Huntington's Problematic Solutions

Huntington calls for a return to and reassertion of the core components of the American national identity--the Anglo-Protestant culture and the American Creed. Although he is not very explicit and concrete about the solutions to the problems he analyzes, it seems that he would greatly reduce Mexican immigration and greatly enhance programs that would bring about the assimilation of all immigrants into the traditional American identity (culture as well as creed). At one point, he imagines what America would look like if Mexican immigration were abruptly stopped while every other demographic trend, including immigration from elsewhere, were to continue on unchanged. It is clear that he would prefer this outcome. But nothing in his book gives any expectation that this is going to happen. Rather, his analysis leads to the conclusion that Mexican immigration is virtually inevitable and that the transformation of the United States into a binational society is also very likely. He describes all of the powerful economic and political interests in favor of large-scale Mexican immigration; the only opposition to it comes from a widespread, but disorganized and inconstant, opinion within the public.

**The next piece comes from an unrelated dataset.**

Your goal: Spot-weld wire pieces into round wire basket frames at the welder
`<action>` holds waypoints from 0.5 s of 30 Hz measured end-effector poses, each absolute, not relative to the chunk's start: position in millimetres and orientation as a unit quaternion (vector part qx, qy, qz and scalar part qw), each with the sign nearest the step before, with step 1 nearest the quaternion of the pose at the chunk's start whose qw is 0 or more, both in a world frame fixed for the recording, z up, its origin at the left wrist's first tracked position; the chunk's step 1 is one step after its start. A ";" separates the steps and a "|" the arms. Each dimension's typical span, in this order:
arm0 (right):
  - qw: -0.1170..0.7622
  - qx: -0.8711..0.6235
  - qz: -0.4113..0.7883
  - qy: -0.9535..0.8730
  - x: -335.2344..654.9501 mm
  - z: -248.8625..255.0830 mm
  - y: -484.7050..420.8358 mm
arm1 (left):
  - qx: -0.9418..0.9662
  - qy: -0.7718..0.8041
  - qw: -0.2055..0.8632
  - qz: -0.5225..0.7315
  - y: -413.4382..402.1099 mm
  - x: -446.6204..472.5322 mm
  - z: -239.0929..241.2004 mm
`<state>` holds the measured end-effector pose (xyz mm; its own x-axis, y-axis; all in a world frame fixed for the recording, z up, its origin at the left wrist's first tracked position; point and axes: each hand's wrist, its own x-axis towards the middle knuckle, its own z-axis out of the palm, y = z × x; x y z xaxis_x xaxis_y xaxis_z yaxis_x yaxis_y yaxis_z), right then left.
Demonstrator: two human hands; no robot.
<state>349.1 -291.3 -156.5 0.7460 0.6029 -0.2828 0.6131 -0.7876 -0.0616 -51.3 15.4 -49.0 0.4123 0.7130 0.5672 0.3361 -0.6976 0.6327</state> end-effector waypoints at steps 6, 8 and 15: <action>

More fundamentally, it seems that Huntington would have the American elites change their multicultural, cosmopolitan and transnational views and conform their values instead to the traditional, patriotic and national ones of the American public. (It would seem logical for him to argue that the American public should replace the current American elites with new elites more in keeping with the public's values, but he does not actually go this far.) At bottom, Huntington is calling for a revival of the Anglo-Protestant culture, one that would reach even into the hearts and minds of the American elites.

A Revival of Anglo-Protestant Culture?

What are the prospects for a return to and reassertion of America's Anglo-Protestant culture, either on the part of American elites or on the part of the American public, which could then produce new American elites? Unfortunately, the prospects are bleak.

Many years ago, a noted sociologist observed that a principle norm of Anglo-Protestant culture was to "not give offense." Today, virtually anyone in America who is not both English in ancestry and Protestant in religion is likely to take offense when they hear American culture described as "Anglo-Protestant." This is despite the fact that Huntington does carefully distinguish between an Anglo-Protestant people and an Anglo-Protestant culture, and he demonstrates how most Americans who are not English in ancestry or Protestant in religion have still willingly adhered to the Anglo-Protestant culture.

The Anglo-Protestant culture might form the core of American identity, but it is nevertheless a culture that for almost half a century has not dared to speak its name. (How many wasps are willing to call themselves such?) By now, there is almost no one in America who is willing to identify their culture and themselves as "Anglo-Protestant." First, no American of non-English origin (probably 80 percent or more of the U.S. population) is going to adopt an explicitly English or "Anglo" cultural identity. An "American" cultural identity is the most that can be expected, and this will have a tendency to drift downward toward an identity that is merely an ideological one (that is, "the American Creed") or one that is based merely upon American popular culture (which is hardly a culture at all). Further, even those Americans who do have English ancestry have in practice largely abandoned any explicit idea of an English or "Anglo" cultural identity. The "Anglo" component of the national culture may be real enough, but very few Americans know about this reality and the few that do are not willing to assert it. If an identity exists as a fact, but not in the mind, is it a real identity?